Потому в моей голове созрел план: как наказать молодого барона, так чтобы Самур остался в плюсе, обиженные девушки смогли бы начать новую жизнь, а барон… трудно думать за него, но, главное, чтобы не мстил. Мне — пару лет спокойных, без феодальных войн, а там отправим его на свалку истории.
Аксель запел словно соловей на рассвете. Правду всегда говорить легко и приятно, когда за неё не бьют. К сожалению, ничего нового я не узнал. Типичная биография феодала в опале. Сын потерял связи, с позором покинув свиту потенциального сюзерена. Старый барон бесился. Сын бесчестил местных крестьянок, бил крестьян — одного успел насмерть. Кто-то откупался, кто-то и уходил в бега, Самур рядом, люди там свободные. Относительно, но всё же, королю не особо до них, чтобы притеснять новыми ограничениями. Платят аренду, урожай хороший, чего лезть к людям — тут игры феодалов большую часть времени отнимают, дочка растет, Южная Каталия с колен встает.
В общем, Реин Недлир сколотил шайку отморозков и начал процесс первоначального накопления капитала, но не преуспел. Теперь его капитал частично вернется к бывшим владельцам, частично перейдет ко мне. Ведь земля — это капитал.
«Основной капитал, основнее не бывает в этом нашем с вами мрачном магическом средневековье», — оптимистично заключил я, и выгнал Акселя из повозки. Повернулся к Кае, пожаловался:
— Не люблю эти банды «золотой молодежи»: подрывают основы государства, разрушают веру в социальную справедливость, разжигают классовую ненависть. Даже отмени сословность, избирательная практика правоприменения останется, цена только вырастет. Вот что мне с барончиком делать?
Из всего сказанного Кая уловила только тезис про отмену сословности.
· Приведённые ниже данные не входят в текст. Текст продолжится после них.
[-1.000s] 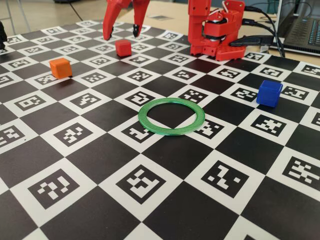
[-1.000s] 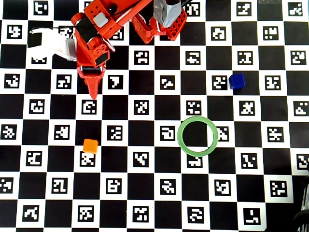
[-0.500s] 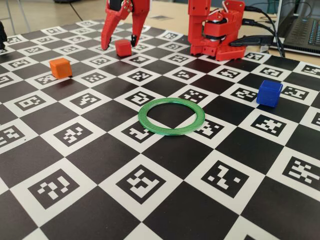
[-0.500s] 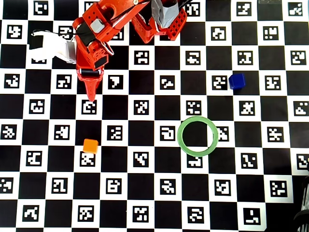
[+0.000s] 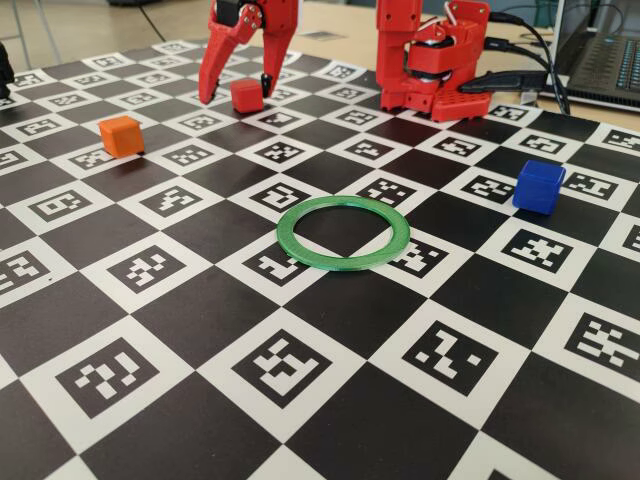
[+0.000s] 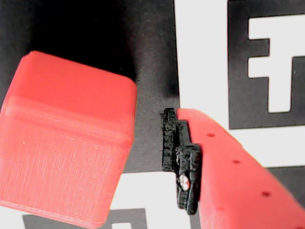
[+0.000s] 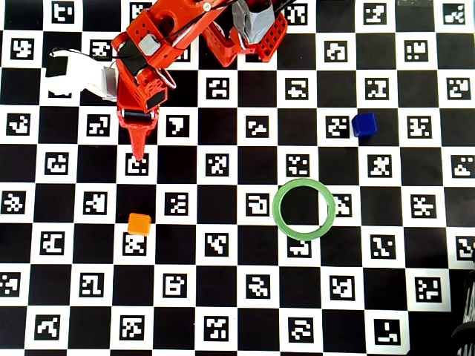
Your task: Grab the red cube then put it in the green circle then put the blue cube on top and finally the orange cube on top
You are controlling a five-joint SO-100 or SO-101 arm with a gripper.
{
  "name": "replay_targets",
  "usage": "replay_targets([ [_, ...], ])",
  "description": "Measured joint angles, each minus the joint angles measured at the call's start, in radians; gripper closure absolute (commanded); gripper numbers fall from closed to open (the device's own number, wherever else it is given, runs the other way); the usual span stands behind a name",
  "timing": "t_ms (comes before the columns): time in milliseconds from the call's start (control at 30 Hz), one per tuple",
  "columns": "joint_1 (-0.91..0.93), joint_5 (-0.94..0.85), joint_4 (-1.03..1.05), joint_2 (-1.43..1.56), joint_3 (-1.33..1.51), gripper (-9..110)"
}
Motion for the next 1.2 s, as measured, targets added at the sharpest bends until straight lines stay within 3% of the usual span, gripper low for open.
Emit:
replay_targets([
  [900, -0.026, 0.313, 0.000, -0.009, 0.000, 55],
  [1200, -0.028, 0.308, 0.006, -0.009, 0.000, 67],
])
— Это я буду равна какому-то серву из Нижних Лопухов? — нехорошо прищурилась она.
— В плане ответственности за что-то нехорошее, — уточнил я, — да. Зная тебя, ну что ты такого сделаешь? Цветочек сорвешь понравившийся, с клумбы за ратушей?
— Всё сложно, — сказала она, подумав.
— Всё сложно бывает, когда беременна, а вариантов от кого — несколько, — сварливо выразился я.
— О, — удивилась Кая, — и такое бывает? Я счас умру: семпай у меня такой образованный.
— Умрешь, когда разрешу, — не сдавался я, — теперь ты бессмертная! — и быстро перевел стрелки. — боло где стырила, признавайся, хомячок?
— Хомячок?! — возмутилась она. — любишь ты рисковать, Джерк Хилл. Беляши, небось, на вокзале у извозчиков покупаешь?
— Я просто читал надпись на твоей колыбельной ляльке, — признался в этом старом, забытым давным-давно прежним Джерком, факте.
Кая Аисаки тоже была подкидышем. На орешниковой ляльке, принесенной к воротам гильдии авантюристов, спустя три года после Джерка Хилла, под соломенным матрасом, в углу была еле заметная надпись «Хомяки». Про такое село Джерк даже не слышал, из чего сделал вывод, что населённый пункт находится не в Самуре и не в баронстве Недлира. Ляльки всех подкидышей оставались в гильдии некоторое время: в хозяйстве всё пригодится, мало ли послужит для каких-то целей. Конкретно люлька Каи, сама по себе, была необычной: красивой и крепкой, дорогой на вид и прямо сейчас еще пылилась на складе. Я не сомневался, что Аисаки тоже видела надпись.